• [Exercise brief]
Collect every line below that contains the word "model".

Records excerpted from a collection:

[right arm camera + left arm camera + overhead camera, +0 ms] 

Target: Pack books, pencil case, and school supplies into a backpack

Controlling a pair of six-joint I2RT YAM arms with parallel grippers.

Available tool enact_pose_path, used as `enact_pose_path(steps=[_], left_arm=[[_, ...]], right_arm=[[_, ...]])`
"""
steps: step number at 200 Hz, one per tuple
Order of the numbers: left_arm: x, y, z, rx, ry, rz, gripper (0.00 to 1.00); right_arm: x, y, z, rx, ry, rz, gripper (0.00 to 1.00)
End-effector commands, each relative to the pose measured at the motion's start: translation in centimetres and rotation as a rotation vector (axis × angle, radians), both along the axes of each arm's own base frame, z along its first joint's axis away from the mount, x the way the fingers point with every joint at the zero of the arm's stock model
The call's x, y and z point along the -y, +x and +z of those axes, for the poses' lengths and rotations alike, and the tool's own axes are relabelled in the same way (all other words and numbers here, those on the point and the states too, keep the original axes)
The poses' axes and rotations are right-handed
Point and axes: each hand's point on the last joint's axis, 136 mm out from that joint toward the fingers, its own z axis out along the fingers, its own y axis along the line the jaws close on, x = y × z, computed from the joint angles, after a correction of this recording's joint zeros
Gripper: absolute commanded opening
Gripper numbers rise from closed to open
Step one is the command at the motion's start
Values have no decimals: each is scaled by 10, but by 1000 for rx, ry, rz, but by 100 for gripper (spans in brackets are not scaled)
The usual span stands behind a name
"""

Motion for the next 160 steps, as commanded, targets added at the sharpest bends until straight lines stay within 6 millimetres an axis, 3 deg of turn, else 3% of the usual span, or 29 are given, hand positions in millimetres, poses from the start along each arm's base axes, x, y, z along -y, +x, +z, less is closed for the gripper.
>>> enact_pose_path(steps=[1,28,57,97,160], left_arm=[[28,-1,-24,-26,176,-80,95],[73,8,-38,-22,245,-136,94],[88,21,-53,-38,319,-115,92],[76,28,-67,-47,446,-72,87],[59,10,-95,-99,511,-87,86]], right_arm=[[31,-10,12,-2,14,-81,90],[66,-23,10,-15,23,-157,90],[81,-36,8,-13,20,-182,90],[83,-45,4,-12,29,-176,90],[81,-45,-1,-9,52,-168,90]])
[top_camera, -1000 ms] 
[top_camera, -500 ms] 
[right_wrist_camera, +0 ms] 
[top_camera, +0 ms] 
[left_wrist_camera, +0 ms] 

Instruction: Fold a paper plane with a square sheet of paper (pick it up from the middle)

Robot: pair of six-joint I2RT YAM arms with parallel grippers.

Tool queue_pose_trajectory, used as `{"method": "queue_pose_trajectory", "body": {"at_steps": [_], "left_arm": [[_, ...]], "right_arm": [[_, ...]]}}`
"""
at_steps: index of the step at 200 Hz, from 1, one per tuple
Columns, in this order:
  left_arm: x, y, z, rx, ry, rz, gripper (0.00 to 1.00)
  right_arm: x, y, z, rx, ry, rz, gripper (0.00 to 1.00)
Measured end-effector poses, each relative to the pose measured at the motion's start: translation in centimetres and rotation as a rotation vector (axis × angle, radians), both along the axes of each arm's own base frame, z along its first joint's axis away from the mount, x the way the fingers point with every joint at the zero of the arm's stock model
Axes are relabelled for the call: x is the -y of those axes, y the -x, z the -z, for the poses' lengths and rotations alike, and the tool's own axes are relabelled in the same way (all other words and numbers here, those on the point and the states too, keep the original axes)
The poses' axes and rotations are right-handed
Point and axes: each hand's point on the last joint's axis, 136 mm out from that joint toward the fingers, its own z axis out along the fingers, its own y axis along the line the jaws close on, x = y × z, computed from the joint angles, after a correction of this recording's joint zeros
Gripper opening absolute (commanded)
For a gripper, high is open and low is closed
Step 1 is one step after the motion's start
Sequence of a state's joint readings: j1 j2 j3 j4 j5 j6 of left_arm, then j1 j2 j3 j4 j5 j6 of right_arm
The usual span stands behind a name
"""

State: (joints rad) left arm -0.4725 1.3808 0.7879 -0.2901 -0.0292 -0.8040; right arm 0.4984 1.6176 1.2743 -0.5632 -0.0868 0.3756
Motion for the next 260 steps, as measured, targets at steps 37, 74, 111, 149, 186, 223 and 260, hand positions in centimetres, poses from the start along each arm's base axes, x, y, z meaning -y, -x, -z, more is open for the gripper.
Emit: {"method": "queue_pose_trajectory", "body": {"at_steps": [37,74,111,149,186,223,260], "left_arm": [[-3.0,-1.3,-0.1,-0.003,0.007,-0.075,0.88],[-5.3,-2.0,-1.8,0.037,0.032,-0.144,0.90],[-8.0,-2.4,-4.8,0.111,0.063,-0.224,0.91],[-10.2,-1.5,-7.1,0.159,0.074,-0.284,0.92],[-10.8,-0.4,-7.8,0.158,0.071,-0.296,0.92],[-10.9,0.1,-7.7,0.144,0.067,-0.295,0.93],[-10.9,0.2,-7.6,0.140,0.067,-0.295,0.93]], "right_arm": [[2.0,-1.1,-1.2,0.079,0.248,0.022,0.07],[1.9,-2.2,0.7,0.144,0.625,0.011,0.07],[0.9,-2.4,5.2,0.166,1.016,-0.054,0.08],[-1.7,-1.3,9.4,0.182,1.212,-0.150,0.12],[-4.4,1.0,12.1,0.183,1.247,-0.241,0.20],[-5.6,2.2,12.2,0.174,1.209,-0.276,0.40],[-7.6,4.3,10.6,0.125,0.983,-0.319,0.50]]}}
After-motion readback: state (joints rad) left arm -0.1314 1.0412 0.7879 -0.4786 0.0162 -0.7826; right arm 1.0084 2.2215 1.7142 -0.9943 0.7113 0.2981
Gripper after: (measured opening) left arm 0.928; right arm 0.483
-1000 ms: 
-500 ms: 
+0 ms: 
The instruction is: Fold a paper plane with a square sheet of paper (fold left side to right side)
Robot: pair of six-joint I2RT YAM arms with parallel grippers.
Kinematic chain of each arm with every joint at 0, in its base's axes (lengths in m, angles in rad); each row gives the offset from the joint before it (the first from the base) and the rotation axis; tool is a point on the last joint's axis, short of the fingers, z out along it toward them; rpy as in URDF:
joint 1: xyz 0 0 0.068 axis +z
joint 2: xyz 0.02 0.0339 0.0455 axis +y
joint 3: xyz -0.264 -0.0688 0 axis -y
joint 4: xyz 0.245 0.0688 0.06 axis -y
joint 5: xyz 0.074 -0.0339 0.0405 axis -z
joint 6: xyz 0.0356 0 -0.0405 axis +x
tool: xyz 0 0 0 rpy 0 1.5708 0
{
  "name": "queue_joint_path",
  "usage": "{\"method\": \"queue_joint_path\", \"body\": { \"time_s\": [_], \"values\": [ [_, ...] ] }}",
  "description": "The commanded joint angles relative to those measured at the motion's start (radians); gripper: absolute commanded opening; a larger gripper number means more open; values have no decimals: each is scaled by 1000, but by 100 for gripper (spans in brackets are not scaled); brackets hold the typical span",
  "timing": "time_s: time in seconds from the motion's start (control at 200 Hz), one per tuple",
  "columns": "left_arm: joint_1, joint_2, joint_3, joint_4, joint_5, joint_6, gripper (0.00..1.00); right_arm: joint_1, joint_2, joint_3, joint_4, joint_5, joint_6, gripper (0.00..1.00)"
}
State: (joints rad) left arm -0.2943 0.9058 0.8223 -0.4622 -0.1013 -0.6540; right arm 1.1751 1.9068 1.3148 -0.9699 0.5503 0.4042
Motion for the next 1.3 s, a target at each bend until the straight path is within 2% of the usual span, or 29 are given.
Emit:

• [Task result]
End-effector commands, each relative to the pose measured at the motion's start: translation in centimetres and rotation as a rotation vector (axis × angle, radians), both along the axes of each arm's own base frame, z along its first joint's axis away from the mount, x the way the fingers point with every joint at the zero of the arm's stock model
Measured end-effector poses, each relative to the pose measured at the motion's start: translation in centimetres and rotation as a rotation vector (axis × angle, radians), both along the axes of each arm's own base frame, z along its first joint's axis away from the mount, x the way the fingers point with every joint at the zero of the arm's stock model

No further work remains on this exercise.